PROBLEM DESCRIPTION:
Starting from the first line below, copy the whole listing exactly.

RECORDS TO PROCESS:
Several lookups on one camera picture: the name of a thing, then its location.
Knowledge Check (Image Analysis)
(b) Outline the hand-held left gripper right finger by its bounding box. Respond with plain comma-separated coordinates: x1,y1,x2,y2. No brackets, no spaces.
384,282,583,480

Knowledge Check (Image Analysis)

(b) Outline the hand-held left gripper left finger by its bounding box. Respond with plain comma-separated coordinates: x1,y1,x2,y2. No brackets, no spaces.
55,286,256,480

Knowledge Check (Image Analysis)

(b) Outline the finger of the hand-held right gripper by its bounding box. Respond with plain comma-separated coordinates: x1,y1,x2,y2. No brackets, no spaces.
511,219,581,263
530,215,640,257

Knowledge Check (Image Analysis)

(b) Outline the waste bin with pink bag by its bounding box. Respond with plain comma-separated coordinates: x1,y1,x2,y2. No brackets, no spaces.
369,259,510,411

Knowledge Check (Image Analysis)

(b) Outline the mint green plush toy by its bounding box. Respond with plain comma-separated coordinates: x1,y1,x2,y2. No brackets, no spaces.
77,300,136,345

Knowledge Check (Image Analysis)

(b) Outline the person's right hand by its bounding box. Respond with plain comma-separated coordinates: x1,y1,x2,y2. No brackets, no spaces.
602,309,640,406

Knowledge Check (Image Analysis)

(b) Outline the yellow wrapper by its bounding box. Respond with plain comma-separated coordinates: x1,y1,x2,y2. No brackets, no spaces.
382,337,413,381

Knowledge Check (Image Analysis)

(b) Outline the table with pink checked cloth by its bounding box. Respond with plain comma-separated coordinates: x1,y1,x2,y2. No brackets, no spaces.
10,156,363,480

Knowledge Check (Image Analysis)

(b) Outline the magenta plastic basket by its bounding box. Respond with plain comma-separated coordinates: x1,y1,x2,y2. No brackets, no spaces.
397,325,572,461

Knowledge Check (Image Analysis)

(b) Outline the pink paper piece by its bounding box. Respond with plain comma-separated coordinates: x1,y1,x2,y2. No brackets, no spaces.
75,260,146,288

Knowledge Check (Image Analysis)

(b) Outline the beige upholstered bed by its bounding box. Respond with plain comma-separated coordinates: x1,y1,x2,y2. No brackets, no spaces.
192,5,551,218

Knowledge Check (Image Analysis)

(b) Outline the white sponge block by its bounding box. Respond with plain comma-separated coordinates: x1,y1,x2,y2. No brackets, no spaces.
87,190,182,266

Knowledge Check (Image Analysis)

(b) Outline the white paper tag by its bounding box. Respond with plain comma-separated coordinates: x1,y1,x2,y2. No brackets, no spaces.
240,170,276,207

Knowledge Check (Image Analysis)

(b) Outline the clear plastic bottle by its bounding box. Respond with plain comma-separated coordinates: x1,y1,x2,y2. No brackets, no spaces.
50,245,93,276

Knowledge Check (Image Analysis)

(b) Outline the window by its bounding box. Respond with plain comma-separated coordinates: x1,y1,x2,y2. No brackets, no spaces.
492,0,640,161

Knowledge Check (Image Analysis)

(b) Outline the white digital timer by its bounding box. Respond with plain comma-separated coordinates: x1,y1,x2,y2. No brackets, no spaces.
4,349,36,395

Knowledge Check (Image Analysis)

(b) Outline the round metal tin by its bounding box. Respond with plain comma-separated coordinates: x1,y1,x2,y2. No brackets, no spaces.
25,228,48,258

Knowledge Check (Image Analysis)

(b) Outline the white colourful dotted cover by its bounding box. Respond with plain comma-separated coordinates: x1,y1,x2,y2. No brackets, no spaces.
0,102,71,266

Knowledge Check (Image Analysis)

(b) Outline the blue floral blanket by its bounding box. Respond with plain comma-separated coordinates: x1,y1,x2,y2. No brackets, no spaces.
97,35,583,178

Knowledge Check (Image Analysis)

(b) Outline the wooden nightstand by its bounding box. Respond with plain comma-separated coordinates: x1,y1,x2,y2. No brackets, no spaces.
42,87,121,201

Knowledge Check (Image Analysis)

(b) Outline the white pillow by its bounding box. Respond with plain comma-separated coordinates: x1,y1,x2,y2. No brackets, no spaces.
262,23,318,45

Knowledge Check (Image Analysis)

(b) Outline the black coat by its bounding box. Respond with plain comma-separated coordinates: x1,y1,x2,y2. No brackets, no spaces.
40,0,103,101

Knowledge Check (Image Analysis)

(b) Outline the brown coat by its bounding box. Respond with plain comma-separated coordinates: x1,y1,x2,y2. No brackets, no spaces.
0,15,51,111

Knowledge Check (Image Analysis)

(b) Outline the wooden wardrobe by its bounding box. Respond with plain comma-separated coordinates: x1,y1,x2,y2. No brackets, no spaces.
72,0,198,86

TASK SOLUTION:
Several lookups on one camera picture: the name of a thing, then its location.
Knowledge Check (Image Analysis)
(b) Outline the hand-held left gripper right finger by its bounding box. Respond with plain comma-separated coordinates: x1,y1,x2,y2. No brackets, no spaces.
384,282,583,480

Knowledge Check (Image Analysis)

(b) Outline the hand-held left gripper left finger by its bounding box. Respond with plain comma-separated coordinates: x1,y1,x2,y2. No brackets, no spaces.
55,286,256,480

Knowledge Check (Image Analysis)

(b) Outline the finger of the hand-held right gripper by its bounding box. Respond with plain comma-separated coordinates: x1,y1,x2,y2. No brackets, no spaces.
511,219,581,263
530,215,640,257

Knowledge Check (Image Analysis)

(b) Outline the waste bin with pink bag by its bounding box. Respond with plain comma-separated coordinates: x1,y1,x2,y2. No brackets, no spaces.
369,259,510,411

Knowledge Check (Image Analysis)

(b) Outline the mint green plush toy by its bounding box. Respond with plain comma-separated coordinates: x1,y1,x2,y2. No brackets, no spaces.
77,300,136,345

Knowledge Check (Image Analysis)

(b) Outline the person's right hand by its bounding box. Respond with plain comma-separated coordinates: x1,y1,x2,y2. No brackets, no spaces.
602,309,640,406

Knowledge Check (Image Analysis)

(b) Outline the yellow wrapper by its bounding box. Respond with plain comma-separated coordinates: x1,y1,x2,y2. No brackets, no spaces.
382,337,413,381

Knowledge Check (Image Analysis)

(b) Outline the table with pink checked cloth by its bounding box. Respond with plain comma-separated coordinates: x1,y1,x2,y2. No brackets, no spaces.
10,156,363,480

Knowledge Check (Image Analysis)

(b) Outline the magenta plastic basket by its bounding box. Respond with plain comma-separated coordinates: x1,y1,x2,y2. No brackets, no spaces.
397,325,572,461

Knowledge Check (Image Analysis)

(b) Outline the pink paper piece by its bounding box. Respond with plain comma-separated coordinates: x1,y1,x2,y2. No brackets, no spaces.
75,260,146,288

Knowledge Check (Image Analysis)

(b) Outline the beige upholstered bed by its bounding box. Respond with plain comma-separated coordinates: x1,y1,x2,y2. No brackets, no spaces.
192,5,551,218

Knowledge Check (Image Analysis)

(b) Outline the white sponge block by its bounding box. Respond with plain comma-separated coordinates: x1,y1,x2,y2. No brackets, no spaces.
87,190,182,266

Knowledge Check (Image Analysis)

(b) Outline the white paper tag by its bounding box. Respond with plain comma-separated coordinates: x1,y1,x2,y2. No brackets, no spaces.
240,170,276,207

Knowledge Check (Image Analysis)

(b) Outline the clear plastic bottle by its bounding box. Respond with plain comma-separated coordinates: x1,y1,x2,y2. No brackets, no spaces.
50,245,93,276

Knowledge Check (Image Analysis)

(b) Outline the window by its bounding box. Respond with plain comma-separated coordinates: x1,y1,x2,y2. No brackets, no spaces.
492,0,640,161

Knowledge Check (Image Analysis)

(b) Outline the white digital timer by its bounding box. Respond with plain comma-separated coordinates: x1,y1,x2,y2. No brackets, no spaces.
4,349,36,395

Knowledge Check (Image Analysis)

(b) Outline the round metal tin by its bounding box. Respond with plain comma-separated coordinates: x1,y1,x2,y2. No brackets, no spaces.
25,228,48,258

Knowledge Check (Image Analysis)

(b) Outline the white colourful dotted cover by its bounding box. Respond with plain comma-separated coordinates: x1,y1,x2,y2. No brackets, no spaces.
0,102,71,266

Knowledge Check (Image Analysis)

(b) Outline the blue floral blanket by its bounding box. Respond with plain comma-separated coordinates: x1,y1,x2,y2. No brackets, no spaces.
97,35,583,178

Knowledge Check (Image Analysis)

(b) Outline the wooden nightstand by its bounding box. Respond with plain comma-separated coordinates: x1,y1,x2,y2. No brackets, no spaces.
42,87,121,201

Knowledge Check (Image Analysis)

(b) Outline the white pillow by its bounding box. Respond with plain comma-separated coordinates: x1,y1,x2,y2. No brackets, no spaces.
262,23,318,45

Knowledge Check (Image Analysis)

(b) Outline the black coat by its bounding box. Respond with plain comma-separated coordinates: x1,y1,x2,y2. No brackets, no spaces.
40,0,103,101

Knowledge Check (Image Analysis)

(b) Outline the brown coat by its bounding box. Respond with plain comma-separated coordinates: x1,y1,x2,y2. No brackets, no spaces.
0,15,51,111

Knowledge Check (Image Analysis)

(b) Outline the wooden wardrobe by its bounding box. Respond with plain comma-separated coordinates: x1,y1,x2,y2. No brackets, no spaces.
72,0,198,86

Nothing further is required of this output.